By mid-19th century, orthodox doctors began trying to solidify their place in the market. They did this through training at medical schools, beginning with Harvard, Dartmouth, College of Philadelphia (which eventually became the University of Pennsylvania) and King’s College (which eventually became Columbia). But by 1850 there were now 42 medical schools that often were little more than diploma mills. The course consisted of only two semesters of 3 months each. The medical school needed only 4 faculty, 1 classroom, 1 dissection lab and a charter to grant degrees.

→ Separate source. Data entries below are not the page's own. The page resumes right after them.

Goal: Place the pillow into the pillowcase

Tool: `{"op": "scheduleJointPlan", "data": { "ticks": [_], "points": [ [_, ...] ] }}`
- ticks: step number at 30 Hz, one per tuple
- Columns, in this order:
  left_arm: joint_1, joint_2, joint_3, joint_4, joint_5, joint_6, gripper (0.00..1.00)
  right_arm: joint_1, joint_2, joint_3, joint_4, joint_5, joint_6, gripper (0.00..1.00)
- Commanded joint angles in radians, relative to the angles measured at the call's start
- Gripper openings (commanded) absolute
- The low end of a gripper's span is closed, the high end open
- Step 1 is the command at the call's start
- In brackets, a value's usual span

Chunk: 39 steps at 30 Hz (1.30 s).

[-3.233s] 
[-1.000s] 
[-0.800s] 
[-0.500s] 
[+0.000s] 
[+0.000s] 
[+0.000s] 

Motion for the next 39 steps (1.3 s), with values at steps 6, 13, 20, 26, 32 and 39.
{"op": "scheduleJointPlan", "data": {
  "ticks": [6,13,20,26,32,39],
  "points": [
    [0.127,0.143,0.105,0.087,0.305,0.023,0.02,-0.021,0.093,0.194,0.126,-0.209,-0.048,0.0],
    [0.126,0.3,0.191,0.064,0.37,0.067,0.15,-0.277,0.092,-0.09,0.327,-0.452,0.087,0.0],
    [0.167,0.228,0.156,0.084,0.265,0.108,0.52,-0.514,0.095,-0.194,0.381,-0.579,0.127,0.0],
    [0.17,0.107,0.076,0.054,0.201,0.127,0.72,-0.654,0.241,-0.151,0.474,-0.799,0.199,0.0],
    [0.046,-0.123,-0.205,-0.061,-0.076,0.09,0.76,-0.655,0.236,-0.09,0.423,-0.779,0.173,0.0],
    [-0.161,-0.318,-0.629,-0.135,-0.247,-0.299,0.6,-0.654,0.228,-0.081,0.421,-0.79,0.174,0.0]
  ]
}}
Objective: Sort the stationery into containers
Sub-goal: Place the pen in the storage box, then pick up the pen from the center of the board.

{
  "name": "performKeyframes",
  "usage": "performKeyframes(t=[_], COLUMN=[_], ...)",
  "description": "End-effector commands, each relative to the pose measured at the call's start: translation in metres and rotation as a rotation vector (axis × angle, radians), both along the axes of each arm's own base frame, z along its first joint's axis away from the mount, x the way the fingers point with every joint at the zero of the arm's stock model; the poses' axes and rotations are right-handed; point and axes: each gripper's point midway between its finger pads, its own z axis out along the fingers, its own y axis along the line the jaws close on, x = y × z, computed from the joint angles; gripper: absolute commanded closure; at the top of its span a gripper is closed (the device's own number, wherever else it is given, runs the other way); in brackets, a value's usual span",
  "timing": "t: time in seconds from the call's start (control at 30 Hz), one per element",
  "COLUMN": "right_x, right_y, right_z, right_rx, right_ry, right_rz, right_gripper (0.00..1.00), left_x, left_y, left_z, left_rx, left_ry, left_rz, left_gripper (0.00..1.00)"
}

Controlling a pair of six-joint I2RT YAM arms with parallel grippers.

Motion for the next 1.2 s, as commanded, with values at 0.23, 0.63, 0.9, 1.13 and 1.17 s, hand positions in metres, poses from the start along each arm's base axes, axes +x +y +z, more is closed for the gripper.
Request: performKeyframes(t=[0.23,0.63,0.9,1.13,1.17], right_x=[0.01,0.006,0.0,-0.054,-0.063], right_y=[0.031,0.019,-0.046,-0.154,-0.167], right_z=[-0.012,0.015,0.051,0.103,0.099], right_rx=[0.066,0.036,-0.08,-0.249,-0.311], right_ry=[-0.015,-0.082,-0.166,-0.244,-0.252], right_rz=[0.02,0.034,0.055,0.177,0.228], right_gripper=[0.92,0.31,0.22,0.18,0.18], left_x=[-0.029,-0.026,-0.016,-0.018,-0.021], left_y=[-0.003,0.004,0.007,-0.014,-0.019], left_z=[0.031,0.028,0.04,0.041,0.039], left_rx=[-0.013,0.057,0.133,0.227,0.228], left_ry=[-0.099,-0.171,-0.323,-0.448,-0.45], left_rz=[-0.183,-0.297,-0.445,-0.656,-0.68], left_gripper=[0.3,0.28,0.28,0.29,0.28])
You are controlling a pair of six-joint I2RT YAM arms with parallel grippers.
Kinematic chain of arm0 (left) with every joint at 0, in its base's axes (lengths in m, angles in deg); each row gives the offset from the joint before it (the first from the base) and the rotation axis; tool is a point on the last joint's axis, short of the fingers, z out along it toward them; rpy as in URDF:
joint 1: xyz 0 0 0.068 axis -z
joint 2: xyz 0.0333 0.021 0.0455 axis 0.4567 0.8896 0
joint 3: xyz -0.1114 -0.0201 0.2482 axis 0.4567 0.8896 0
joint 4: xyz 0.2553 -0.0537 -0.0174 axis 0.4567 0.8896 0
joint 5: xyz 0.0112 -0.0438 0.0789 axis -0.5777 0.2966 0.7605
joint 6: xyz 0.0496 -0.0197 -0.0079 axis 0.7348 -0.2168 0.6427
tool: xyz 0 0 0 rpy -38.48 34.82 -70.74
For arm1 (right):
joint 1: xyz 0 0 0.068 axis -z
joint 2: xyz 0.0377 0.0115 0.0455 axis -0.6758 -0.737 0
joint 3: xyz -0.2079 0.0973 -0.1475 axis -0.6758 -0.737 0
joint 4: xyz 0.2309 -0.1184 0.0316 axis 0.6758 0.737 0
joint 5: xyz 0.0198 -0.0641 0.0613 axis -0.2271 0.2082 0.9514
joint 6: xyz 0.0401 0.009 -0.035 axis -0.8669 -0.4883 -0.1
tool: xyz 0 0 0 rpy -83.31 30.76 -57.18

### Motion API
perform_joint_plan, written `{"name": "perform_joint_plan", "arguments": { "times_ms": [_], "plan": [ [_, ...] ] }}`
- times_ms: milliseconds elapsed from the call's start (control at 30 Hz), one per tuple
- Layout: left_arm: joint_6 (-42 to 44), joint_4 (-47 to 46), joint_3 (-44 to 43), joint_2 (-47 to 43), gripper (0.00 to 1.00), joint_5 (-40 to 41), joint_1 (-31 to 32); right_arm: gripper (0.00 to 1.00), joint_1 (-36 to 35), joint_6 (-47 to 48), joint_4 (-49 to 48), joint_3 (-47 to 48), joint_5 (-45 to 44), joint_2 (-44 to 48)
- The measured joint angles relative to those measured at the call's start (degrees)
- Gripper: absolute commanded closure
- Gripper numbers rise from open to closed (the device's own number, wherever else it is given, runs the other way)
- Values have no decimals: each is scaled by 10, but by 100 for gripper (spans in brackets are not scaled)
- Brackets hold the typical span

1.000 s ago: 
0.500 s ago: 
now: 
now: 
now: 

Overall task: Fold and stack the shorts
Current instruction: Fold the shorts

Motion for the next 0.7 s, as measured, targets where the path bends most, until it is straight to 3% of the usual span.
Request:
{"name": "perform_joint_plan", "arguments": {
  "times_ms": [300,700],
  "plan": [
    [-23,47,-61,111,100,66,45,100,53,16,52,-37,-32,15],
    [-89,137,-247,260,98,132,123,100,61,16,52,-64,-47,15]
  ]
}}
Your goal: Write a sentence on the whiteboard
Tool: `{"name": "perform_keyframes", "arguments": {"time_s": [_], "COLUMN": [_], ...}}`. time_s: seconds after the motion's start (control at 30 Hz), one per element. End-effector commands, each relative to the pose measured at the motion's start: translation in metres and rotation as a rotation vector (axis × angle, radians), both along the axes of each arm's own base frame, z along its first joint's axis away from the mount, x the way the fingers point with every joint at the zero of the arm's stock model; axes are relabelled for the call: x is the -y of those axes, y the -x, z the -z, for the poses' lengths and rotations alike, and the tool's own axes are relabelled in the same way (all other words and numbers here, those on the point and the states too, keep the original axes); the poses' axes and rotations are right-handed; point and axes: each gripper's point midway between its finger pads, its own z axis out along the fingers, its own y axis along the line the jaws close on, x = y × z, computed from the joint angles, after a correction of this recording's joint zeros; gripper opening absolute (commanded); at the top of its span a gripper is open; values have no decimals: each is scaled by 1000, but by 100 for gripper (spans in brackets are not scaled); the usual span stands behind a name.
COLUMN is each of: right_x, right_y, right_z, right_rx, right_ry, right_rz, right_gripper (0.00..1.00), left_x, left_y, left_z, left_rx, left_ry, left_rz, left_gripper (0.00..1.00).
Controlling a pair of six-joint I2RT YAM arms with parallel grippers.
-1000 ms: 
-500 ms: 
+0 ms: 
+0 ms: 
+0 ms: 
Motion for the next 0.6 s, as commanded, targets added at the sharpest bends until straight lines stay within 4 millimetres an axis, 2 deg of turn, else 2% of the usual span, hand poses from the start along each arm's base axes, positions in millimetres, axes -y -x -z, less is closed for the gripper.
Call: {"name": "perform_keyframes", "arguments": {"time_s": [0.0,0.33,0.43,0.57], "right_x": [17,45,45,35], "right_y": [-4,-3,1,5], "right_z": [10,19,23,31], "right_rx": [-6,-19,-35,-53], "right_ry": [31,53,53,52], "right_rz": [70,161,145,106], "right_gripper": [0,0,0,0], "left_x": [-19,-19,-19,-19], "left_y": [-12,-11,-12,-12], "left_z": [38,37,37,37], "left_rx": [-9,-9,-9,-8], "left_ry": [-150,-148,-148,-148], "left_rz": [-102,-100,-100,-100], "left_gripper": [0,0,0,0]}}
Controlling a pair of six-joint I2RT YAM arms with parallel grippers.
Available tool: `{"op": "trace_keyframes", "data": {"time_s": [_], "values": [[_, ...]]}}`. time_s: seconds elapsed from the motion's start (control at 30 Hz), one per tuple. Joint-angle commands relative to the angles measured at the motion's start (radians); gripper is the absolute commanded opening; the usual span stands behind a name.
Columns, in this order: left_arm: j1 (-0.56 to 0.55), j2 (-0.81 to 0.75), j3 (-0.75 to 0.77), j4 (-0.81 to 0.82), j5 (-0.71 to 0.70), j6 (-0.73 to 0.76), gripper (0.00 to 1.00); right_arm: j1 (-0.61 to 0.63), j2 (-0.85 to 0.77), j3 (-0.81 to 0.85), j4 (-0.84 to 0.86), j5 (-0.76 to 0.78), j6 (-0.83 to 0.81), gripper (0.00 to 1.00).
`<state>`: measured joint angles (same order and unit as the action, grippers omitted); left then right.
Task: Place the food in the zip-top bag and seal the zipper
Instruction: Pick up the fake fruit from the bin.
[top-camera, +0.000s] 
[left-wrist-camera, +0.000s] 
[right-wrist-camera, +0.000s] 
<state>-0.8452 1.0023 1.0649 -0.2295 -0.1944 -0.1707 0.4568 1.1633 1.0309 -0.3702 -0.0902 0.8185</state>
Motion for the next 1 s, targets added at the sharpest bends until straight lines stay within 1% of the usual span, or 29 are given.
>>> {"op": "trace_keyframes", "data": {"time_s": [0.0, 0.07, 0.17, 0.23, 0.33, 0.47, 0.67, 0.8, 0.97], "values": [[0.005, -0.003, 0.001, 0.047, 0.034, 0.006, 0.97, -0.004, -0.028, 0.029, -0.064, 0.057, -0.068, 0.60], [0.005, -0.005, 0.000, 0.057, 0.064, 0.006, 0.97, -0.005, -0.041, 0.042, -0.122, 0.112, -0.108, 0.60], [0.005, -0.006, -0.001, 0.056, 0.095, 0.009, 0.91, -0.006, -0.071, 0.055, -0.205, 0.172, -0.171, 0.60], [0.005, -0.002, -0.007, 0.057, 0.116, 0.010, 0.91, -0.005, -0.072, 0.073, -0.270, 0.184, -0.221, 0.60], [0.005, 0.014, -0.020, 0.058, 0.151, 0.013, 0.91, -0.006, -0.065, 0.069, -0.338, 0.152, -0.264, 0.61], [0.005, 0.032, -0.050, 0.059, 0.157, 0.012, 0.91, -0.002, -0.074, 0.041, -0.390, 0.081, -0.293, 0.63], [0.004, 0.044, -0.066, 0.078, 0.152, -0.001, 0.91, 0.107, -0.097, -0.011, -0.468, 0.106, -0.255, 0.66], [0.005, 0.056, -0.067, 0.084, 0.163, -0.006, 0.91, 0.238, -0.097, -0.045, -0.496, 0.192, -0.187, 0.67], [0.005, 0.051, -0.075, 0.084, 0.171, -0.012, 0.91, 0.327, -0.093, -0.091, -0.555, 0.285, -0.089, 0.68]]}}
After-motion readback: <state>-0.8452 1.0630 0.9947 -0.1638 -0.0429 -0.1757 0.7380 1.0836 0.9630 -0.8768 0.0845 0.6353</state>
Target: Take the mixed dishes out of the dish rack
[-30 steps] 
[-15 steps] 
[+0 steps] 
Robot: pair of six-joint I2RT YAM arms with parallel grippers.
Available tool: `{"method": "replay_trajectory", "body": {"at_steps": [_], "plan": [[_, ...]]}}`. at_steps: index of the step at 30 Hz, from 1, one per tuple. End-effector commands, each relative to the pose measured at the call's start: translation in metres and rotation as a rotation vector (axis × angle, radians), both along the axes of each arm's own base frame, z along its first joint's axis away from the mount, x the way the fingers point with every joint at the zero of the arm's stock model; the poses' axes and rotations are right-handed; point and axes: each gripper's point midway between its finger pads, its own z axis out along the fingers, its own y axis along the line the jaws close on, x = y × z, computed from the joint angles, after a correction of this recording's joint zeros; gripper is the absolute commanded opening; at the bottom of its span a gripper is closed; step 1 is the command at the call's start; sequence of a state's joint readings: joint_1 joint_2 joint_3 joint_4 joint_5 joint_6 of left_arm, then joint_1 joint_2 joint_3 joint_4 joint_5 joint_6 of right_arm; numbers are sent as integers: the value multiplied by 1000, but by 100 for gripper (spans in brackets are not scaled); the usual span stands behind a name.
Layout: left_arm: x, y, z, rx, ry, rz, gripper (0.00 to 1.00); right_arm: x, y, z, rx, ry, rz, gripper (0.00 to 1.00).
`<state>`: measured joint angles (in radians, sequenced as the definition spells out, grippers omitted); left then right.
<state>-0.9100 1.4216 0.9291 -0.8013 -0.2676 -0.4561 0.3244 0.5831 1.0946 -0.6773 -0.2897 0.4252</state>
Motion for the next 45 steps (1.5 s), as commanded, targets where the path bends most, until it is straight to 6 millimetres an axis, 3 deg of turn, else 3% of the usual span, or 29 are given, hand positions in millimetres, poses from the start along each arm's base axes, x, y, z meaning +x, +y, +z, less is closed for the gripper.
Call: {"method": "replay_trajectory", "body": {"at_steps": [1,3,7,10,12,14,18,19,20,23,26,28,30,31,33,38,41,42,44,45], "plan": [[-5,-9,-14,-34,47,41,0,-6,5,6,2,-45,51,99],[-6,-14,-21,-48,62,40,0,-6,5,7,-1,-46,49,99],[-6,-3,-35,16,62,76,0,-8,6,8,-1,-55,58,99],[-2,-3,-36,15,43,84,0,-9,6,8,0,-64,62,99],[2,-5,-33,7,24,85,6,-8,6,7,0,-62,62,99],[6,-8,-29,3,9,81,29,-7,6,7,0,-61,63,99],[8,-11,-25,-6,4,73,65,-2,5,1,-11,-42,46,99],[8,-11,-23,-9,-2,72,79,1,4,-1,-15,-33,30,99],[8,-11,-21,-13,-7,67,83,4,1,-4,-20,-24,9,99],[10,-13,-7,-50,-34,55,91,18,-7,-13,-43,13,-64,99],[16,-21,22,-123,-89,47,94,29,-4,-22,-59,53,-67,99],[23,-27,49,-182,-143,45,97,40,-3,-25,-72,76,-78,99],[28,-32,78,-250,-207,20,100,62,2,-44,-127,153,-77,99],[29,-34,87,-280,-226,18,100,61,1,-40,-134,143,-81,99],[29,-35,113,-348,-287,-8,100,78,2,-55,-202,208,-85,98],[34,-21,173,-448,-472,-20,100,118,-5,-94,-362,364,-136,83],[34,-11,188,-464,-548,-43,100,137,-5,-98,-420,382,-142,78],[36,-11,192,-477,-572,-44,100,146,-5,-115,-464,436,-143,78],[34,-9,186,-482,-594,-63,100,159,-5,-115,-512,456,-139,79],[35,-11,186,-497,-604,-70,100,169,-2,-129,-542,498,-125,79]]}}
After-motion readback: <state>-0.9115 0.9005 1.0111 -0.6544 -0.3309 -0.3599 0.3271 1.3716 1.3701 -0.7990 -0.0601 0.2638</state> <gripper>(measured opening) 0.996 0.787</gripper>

These schools were highly profitable.

In 1847, the AMA (American Medical Association) was founded by the orthodox physicians.

Meanwhile, the era of scientific medicine was blossoming in Austria, Britain, Germany and France. Here are some milestones – anesthesia, microbiology study of invisible germs, antiseptic surgery technique and x-rays.

In America, by the turn of the century, doctors and the AMA sought to further shore up their legitimacy by reforming medical education. States began requiring more formal education as a condition for licensure. The Association of Medical Colleges was founded in 1876. In 1893, Dr. William Welch brought to Johns Hopkins University the German model of education based on 3 or 4 years of training in clinical sciences. Industrialist and philanthropist Andrew Carnegie hired Abraham Flexner in 1910 to draw up a blueprint for medical school reform. Flexner is widely credited with ushering in the era of modern medicine in this country.

In the early 20th century, doctors enjoyed prestige and independence. Courts rules against corporations practicing medicine, ensuring the pre-eminence of private practice. Doctors joined together in hospitals to take care of growing populations in big cities, and to exploit emerging surgical and diagnostic technologies.

This brings us to health insurance. Surgery (which made great advances during the Civil War and World War I) and hospitals were becoming expensive. So in 1929, Baylor College started the first pre-paid hospital insurance. Baylor’s 1,200 teachers each paid 50 cents per month to cover up to 21 days of hospitalization. Surgeons and hospitals quickly embraced this arrangement, and the Baylor plan became the Blue Cross plan in Minnesota in 1933 and Texas in 1934. By 1950, just 15 years later, Blue Cross covered 57% of the population.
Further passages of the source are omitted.